#### Data for this exercise ####

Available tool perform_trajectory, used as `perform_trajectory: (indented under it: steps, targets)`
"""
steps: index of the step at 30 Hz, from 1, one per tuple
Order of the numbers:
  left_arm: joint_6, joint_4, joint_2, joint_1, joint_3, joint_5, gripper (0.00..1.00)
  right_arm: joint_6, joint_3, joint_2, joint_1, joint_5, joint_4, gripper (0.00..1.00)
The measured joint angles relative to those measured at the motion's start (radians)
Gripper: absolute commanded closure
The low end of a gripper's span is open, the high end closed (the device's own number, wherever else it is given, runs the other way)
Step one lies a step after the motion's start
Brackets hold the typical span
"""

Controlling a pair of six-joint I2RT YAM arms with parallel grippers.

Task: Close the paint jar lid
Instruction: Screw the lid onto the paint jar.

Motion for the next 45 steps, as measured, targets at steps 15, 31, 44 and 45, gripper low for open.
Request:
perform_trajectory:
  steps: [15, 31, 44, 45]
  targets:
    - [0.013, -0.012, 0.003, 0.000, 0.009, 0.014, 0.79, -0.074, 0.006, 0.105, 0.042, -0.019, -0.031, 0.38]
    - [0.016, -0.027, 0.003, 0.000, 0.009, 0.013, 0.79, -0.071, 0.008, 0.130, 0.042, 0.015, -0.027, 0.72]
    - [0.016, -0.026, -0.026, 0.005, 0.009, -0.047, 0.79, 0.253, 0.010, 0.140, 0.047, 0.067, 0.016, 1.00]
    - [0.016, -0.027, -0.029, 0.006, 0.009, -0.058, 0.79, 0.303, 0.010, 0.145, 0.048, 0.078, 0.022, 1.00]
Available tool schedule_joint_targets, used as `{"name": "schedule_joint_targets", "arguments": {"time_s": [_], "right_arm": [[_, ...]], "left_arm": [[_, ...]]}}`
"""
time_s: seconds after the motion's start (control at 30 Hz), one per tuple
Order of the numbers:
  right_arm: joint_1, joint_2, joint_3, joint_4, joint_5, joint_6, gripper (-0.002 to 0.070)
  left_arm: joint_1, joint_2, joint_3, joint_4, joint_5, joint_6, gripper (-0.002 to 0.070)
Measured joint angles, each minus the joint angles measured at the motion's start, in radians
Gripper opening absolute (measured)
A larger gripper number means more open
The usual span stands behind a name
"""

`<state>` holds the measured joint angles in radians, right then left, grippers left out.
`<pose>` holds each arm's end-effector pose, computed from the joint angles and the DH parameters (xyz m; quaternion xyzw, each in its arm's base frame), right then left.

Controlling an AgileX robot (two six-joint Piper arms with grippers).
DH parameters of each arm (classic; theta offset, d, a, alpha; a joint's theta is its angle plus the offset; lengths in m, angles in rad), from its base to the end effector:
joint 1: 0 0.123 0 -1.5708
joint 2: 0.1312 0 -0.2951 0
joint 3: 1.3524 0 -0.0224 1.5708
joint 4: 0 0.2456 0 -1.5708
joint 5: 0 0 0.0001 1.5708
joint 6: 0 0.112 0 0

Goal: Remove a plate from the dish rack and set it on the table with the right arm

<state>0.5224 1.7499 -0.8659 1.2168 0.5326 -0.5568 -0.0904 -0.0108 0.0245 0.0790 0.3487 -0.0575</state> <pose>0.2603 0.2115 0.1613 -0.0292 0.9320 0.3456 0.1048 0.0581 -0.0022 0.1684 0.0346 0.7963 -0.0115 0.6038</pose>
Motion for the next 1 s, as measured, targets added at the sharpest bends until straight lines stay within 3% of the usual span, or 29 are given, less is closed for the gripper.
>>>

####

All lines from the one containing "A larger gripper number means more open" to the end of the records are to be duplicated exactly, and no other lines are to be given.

A larger gripper number means more open
The usual span stands behind a name
"""

`<state>` holds the measured joint angles in radians, right then left, grippers left out.
`<pose>` holds each arm's end-effector pose, computed from the joint angles and the DH parameters (xyz m; quaternion xyzw, each in its arm's base frame), right then left.

Controlling an AgileX robot (two six-joint Piper arms with grippers).
DH parameters of each arm (classic; theta offset, d, a, alpha; a joint's theta is its angle plus the offset; lengths in m, angles in rad), from its base to the end effector:
joint 1: 0 0.123 0 -1.5708
joint 2: 0.1312 0 -0.2951 0
joint 3: 1.3524 0 -0.0224 1.5708
joint 4: 0 0.2456 0 -1.5708
joint 5: 0 0 0.0001 1.5708
joint 6: 0 0.112 0 0

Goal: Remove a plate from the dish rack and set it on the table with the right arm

<state>0.5224 1.7499 -0.8659 1.2168 0.5326 -0.5568 -0.0904 -0.0108 0.0245 0.0790 0.3487 -0.0575</state> <pose>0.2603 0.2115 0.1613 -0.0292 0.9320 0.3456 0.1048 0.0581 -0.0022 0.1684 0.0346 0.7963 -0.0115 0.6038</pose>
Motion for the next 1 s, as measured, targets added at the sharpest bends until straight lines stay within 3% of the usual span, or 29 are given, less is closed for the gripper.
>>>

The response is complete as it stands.